I think these lines from A.E. Houseman's, 'A Shropshire Lad' (a favourite of mine, but rather death/loss obsessed poem ), kind of sum it up for me, in a kind of general way, and the way that depression can be quite a fixed thing.
'..Into my heart an air that kills
From yon far country blows:
What are those blue remembered hills,
What spires, what farms are those?
That is the land of lost content,
I see it shining plain,
The happy highways where I went
And cannot come again.
I think with depression, the line, 'I see it shining plain'..just stays sort of *stuck*.
I'm maybe being a bit maudling, but I think it's sometimes good to speak about stuff like this, that generally in our modern, endlessly happy clappy societies, gets made sort of invisible, and almost shameful, so you just don't know where to turn to speak, or get out of it.
Thoughts on certain dog owners . . .
anhaga Posted May 5, 2010
You're suggestion of childhood loss not dealt with properly is certainly hitting a nail on the head, although the sort of loss involved is one that I'm not sure can be properly dealt with by anyone. (she didn't go to a Residential School or hang about in the vestry with a Catholic priest, but I think you can see where this is headed . . .)
I'm not sure that she has any blue remembered hills, sadly.
I, on the other hand, seem to find myself daily prancing across those blue remembered hills because I'm fortunate to have so many of them still with me, both in memory and in the things I do each day.
Thoughts on certain dog owners . . .
Effers;England.

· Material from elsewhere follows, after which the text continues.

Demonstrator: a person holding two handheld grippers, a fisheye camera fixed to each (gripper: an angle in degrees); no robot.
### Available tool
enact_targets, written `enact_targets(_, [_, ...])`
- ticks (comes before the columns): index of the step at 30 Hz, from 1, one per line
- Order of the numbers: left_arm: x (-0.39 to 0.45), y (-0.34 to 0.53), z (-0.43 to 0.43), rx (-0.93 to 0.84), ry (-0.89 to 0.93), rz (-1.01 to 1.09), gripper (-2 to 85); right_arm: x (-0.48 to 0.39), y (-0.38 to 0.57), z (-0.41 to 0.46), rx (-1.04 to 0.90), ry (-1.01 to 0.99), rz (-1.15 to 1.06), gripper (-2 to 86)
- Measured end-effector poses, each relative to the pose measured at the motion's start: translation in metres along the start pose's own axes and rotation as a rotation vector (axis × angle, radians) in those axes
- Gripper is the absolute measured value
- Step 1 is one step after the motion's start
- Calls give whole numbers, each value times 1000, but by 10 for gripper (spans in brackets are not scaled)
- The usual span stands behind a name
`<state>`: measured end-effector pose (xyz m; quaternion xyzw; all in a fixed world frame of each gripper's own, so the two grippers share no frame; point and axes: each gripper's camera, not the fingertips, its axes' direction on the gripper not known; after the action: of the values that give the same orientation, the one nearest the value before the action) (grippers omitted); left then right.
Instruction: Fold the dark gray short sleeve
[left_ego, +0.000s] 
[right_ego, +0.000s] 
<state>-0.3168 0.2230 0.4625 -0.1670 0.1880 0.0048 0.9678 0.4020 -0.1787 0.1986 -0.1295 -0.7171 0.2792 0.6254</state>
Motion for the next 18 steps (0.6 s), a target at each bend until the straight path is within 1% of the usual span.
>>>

Posted May 5, 2010
>I'm not sure that she has any blue remembered hills, sadly<
Well yes, that could be why her depression is so absolute then. That's maybe a kind of depression I equally, can't understand.
I am a bit like you too. But being bipolar..just more so. Those hills are either tormenting me with their absence or overwhelming me with their presence. And I'll make no bones, it's tough.
But getting back to your friend. Is she getting proper top notch, medical treatment for her depression?
Thoughts on certain dog owners . . .
anhaga Posted May 5, 2010
'Is she getting proper top notch, medical treatment for her depression? '
Of course not. The light bulb has to want to change.
Most of her medicine comes from Dr. Lamb (Cousin to Capt. Morgan).